5 Ag Priorities of the Biden Administration

By Khala Hurd February 12, 2021

Global Food

5 Ag Priorities of the Biden Administration

With a new administration in office, we should expect to see a different set of priorities for food and agriculture. What should consumers and farmers anticipate going forward? Here are 5 things we found.

By Khala Hurd February 12, 2021

Whether you’re looking for a quick bite of information or want to drop some knowledge on your dinnertime companions, here’s our Featured 5 of the Week! 

With a new administration in office, we should expect to see a different set of priorities for food and agriculture. Rep. David Scott, Sen.
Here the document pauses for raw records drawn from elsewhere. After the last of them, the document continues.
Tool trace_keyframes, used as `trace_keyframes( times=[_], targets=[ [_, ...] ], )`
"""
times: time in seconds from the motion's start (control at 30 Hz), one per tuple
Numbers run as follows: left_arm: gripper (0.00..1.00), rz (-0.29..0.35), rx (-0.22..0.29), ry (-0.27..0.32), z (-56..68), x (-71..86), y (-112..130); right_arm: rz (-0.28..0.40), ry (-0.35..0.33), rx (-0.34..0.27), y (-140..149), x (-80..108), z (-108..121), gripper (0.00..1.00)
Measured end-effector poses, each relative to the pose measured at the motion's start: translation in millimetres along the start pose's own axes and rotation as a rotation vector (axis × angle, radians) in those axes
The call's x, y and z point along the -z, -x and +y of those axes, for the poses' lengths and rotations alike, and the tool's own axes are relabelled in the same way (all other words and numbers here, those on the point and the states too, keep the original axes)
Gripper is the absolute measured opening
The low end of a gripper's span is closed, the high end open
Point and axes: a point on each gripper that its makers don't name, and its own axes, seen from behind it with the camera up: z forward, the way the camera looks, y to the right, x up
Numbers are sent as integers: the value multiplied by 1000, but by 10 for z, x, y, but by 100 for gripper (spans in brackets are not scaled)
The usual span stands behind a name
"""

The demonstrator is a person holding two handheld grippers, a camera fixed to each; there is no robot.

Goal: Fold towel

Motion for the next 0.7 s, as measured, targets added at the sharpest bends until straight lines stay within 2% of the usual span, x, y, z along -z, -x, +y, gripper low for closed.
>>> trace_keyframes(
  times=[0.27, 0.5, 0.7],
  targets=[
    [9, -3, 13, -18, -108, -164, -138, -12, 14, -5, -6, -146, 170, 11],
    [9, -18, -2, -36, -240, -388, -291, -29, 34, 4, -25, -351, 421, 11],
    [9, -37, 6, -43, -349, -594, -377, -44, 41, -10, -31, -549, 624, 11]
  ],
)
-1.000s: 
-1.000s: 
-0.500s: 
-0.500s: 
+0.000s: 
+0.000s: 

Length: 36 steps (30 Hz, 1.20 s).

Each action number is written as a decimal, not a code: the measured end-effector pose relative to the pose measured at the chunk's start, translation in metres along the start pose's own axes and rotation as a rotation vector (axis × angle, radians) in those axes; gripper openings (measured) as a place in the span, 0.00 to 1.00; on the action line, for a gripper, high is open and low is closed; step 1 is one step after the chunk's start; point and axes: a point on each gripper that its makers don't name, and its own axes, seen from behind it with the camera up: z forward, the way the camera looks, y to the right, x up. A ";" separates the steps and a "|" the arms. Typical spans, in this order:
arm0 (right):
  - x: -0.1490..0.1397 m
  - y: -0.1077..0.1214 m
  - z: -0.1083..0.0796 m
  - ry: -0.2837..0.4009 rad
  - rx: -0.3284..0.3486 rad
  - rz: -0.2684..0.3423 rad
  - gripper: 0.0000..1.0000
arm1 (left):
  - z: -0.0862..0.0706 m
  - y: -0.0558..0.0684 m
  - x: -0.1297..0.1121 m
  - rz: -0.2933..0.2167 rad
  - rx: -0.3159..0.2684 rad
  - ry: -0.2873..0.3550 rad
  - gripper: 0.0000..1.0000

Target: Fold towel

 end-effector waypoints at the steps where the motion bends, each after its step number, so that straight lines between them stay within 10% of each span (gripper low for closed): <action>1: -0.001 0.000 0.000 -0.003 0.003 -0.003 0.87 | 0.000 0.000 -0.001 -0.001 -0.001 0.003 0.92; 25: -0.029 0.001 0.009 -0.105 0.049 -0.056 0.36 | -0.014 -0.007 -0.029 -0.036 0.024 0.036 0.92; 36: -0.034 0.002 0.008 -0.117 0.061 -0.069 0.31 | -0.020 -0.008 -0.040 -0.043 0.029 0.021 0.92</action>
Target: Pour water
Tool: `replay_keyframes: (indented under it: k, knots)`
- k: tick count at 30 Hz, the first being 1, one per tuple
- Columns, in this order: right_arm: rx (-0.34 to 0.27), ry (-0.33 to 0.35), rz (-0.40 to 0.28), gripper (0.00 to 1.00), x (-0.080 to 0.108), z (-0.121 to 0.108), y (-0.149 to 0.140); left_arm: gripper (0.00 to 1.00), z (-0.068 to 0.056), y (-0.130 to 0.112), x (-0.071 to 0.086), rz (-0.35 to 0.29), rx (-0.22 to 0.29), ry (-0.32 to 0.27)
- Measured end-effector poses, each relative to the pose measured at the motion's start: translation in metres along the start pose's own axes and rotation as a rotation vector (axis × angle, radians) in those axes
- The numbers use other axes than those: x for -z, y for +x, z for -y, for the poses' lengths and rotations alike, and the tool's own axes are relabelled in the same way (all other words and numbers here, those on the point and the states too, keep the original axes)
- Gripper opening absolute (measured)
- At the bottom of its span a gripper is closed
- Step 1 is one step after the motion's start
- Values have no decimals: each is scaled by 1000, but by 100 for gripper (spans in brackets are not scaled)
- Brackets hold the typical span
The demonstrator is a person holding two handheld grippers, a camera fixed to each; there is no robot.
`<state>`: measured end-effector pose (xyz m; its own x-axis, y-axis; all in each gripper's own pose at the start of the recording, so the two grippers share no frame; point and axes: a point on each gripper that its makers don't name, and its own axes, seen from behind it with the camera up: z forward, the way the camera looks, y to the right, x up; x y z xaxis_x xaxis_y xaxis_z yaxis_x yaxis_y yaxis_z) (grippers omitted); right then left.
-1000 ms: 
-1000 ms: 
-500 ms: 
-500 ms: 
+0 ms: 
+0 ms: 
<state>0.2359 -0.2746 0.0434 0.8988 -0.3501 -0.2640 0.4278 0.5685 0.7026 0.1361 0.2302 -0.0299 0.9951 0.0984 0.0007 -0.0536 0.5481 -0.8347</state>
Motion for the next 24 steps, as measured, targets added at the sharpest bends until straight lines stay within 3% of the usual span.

Debbie Stabenow, and Tom Vilsack as U.S. Secretary of Agriculture will put into place a fresh agenda. So what should consumers and farmers expect going forward? Here are 5 things we found.

5. Rural Economic Development and Revitalization

This one is for farmers.

Over the last few years, farmers experienced declining net farm income and massive direct government payments. We learned from the farmer survey we conducted in the fall that farmers don’t like and don’t want these government subsidies. This administration will look to create packages to stimulate rural economic vitality that are more comprehensive. This includes promoting an increase in ‘green’ jobs, expanding health care services, and improving broadband access.

There is also a strong new commitment to making the system work better for everyone, both farmers, consumers, and everyone in between.

4. China Relations

We’ve learned that China dominates global trade, making them a vital relationship to maintain, especially for farmers and ranchers.

The Biden administration will prioritize improved relations with China and fulfilling ambitious purchase commitments. However, agriculture will be just one piece of the puzzle when it comes to future relations with China.

We should also expect to see movement away from the bilateral approach we’ve had for recent years to a more multilateral approach, especially with the EU. This means there will be more emphasis on building coalitions that can exert influence over China.

3. Improved Trade Opportunities

Recently, we’ve had an “America first” approach. This will likely evolve into something else.

So, what will it evolve into? A more traditional model of negotiation. One that’s built around ‘constructive engagement.’ Like above, bilateral trade negotiations will fade away. However, attempts to revive and rejoin broader trade initiatives and agreements will certainly emerge. This will be especially true in the Pacific and with long-standing U.S. allies.

Trade is what makes the world go ‘round. We will certainly see differences in the system, but there will be a goal to make the system better for everyone.

2. Covid

Biden is already addressing Covid-19, but what about when it comes to agriculture?

Covid-19 is an immediate priority for the entire government. We are seeing that in the form of federal initiatives to combat the virus and vaccination plans. Most of those growing our food reside in rural areas, making vaccine access a high priority. Also, economic support for those hurt by the virus and lockdown will see aid.

It seems as though Covid is not going away anytime soon, so the new administration will continue to prioritize resolve.

1. Climate Change

Addressing climate change is at the forefront for the Biden administration. But, don’t look for omnibus legislation.

Instead, we’ll see an expansion of existing programs and some additional incentives for environmentally responsible and friendly farming practices. This includes efforts that promote conservation and other regenerative ag practices by farmers and ranchers We should also expect to see immediate actions by flurries of executive orders. A popular topic of debate will be the creation of a ‘carbon market.’

Farmers as a whole are supportive of acting responsibly to better the climate and environment. However, policies that use incentives and rewards for positive and responsible acts will work better than threats and punishments. Every farmer is different, therefore, the administration should understand that what works well for one may not for the other. It can’t be a one size fits all, but instead more freedom to act responsibly based on the farm.

The Bottom Line

We will see changes in agriculture with the Biden administration. We should expect to see the majority of alterations in terms of addressing climate change and the environment.